CMMC 2.0 Rulemaking Procedure and the False Claims Act

CMMC 2.0

Cybersecurity Maturity Model Certification (CMMC) 2.0 is a set of standards created by the Department of Defense (DoD) to increase the security of the country and minimize cyber threats to the supply chain. Achieving CMMC compliance is a requirement for organizations seeking to bid on DoD contracts, and the level of compliance required depends on the sensitivity of the information they will handle. Organizations doing business with the DoD must comply with these standards, or face fines and penalties under the False Claims Act.

CMMC 1.0 had five maturity levels, but CMMC 2.0 reduced them to three tiers and aligned closely to NIST 800 standards. Level 1 is foundational and requires annual self-assessment with attestation from a corporate executive. It consists of 17 basic cyber-hygiene practices that all companies in the defense supply chain must implement. Companies at this level must demonstrate that they have established basic security practices to protect federal contract information (FCI). Level 2 is mapped to NIST SP 800-171 and requires triennial third-party assessments from CMMC Third Party Assessor Organizations (C3PAOs) for contractors that send, share, receive, and store critical national security information. A total of 110 practices must be implemented at this level, which includes configuration management, incident response, identification and authentication, and maintenance. Level 3 is expert, aligned with NIST SP 800-172, and will require triennial government-led assessments. It is still in production and the specifics have not yet been made public.

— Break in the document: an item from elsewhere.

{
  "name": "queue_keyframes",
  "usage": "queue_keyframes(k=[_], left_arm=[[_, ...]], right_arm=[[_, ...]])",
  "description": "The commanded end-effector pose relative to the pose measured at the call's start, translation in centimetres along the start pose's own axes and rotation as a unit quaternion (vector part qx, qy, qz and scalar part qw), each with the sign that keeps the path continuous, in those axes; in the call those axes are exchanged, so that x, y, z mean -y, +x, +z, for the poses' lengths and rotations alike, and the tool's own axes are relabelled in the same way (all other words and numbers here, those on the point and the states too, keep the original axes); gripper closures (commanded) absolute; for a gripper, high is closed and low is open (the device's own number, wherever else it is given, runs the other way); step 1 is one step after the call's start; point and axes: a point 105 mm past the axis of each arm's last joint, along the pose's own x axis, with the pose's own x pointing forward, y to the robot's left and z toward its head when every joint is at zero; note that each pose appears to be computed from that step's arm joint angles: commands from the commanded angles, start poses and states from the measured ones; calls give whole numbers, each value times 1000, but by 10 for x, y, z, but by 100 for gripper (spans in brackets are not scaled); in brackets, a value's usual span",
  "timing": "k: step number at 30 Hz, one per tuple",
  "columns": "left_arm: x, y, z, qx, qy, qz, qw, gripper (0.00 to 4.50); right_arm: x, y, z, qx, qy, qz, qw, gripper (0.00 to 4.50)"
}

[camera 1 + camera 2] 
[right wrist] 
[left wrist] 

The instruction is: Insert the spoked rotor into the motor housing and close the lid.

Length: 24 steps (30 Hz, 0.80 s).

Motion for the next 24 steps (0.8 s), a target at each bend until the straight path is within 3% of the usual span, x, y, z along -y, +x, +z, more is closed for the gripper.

Final Rulemaking Expectations

CMMC 2.0 updates the program structure and requirements, which will be implemented through rulemaking in both Title 32 and Title 48 of the Code of Federal Regulations via the Defense Federal Acquisition Regulation Supplement (DFARS) and to finalize the National Institute of Standards and Technology (NIST) 800-171 assessment methodology and requirements. Both rules are scheduled for release in May 2023. Changes to CMMC 2.0 include reducing the number of levels from five to three, removing maturity processes and unique practices from all levels, and requiring independent third-party assessments for prioritized acquisitions involving controlled unclassified information (CUI) at Level 2.

The DOD has previously stated that the rulemaking process may take up to 24 months to complete, although they have also said it could take 15 to 24 months to implement the changes through rulemaking. According to contracting attorney Robert Metzger, the likely 32 CFR rule will go out for public comment in summer 2023 as a proposed rule and be released as a final rule in 2024. It is pivotal for organizations to stay compliant with their contract if they claim to be implementing controls, as according to Metzger, “companies remain subject to the existing cyber contract requirements, and they can demonstrate their achieved security by having C3PAO assessments done before the rules are final.”

In the first comprehensive, independent study of the DIB’s cybersecurity maturity, conducted by Merrill Research and commissioned by CyberSheath, “A shocking 87% of contractors have a sub-70 Supplier Performance Risk System (SPRS) score, the metric that shows how well a contractor meets Defense Federal Acquisition Regulation Supplement (DFARS) requirements.” An organization can demonstrate their achieved security by having C3PAO assessments done before the rules are final. If organizations are not compliant, they are expected to disclose any breaches under the Civil Cyber Fraud Initiative.

Cost of Noncompliance

Compliance with CMMC 2.0 is critical to maintaining security in the supply chain and ensuring the protection of sensitive data. Noncompliance with CMMC 2.0 is not an option and could result in dire consequences for organizations doing business with the DoD. The Civil Cyber-Fraud Initiative, which combines the department’s expertise in civil fraud enforcement, government procurement, and cybersecurity, uses the False Claims Act to pursue cybersecurity-related fraud by government contractors and grant recipients. This Act includes a whistleblower provision that allows private parties to assist the government in identifying fraudulent conduct and share in any recovery while being protected from retaliation. Failure to comply with CMMC 2.0 can lead to fines of $10,000 per control, with a minimum of 110 controls in Level 2, under the False Claims Act. Compliance with CMMC 2.0 is critical to maintaining supply chain security, protecting sensitive data, and preventing new and emerging cyber threats to the security of critical systems and information.

CMMC 2.0 is a crucial security standard that DoD contractors must adhere to when bidding on DoD contracts. CMMC 2.0 reduces the number of levels from five to three and requires independent third-party assessments for prioritized acquisitions involving CUI at Level 2. Organizations not complying with CMMC 2.0 may face fines of $10,000 per control under the False Claims Act. Compliance is critical to preventing new and emerging cyber threats to the security of critical systems and information, and failure to comply can lead to severe consequences.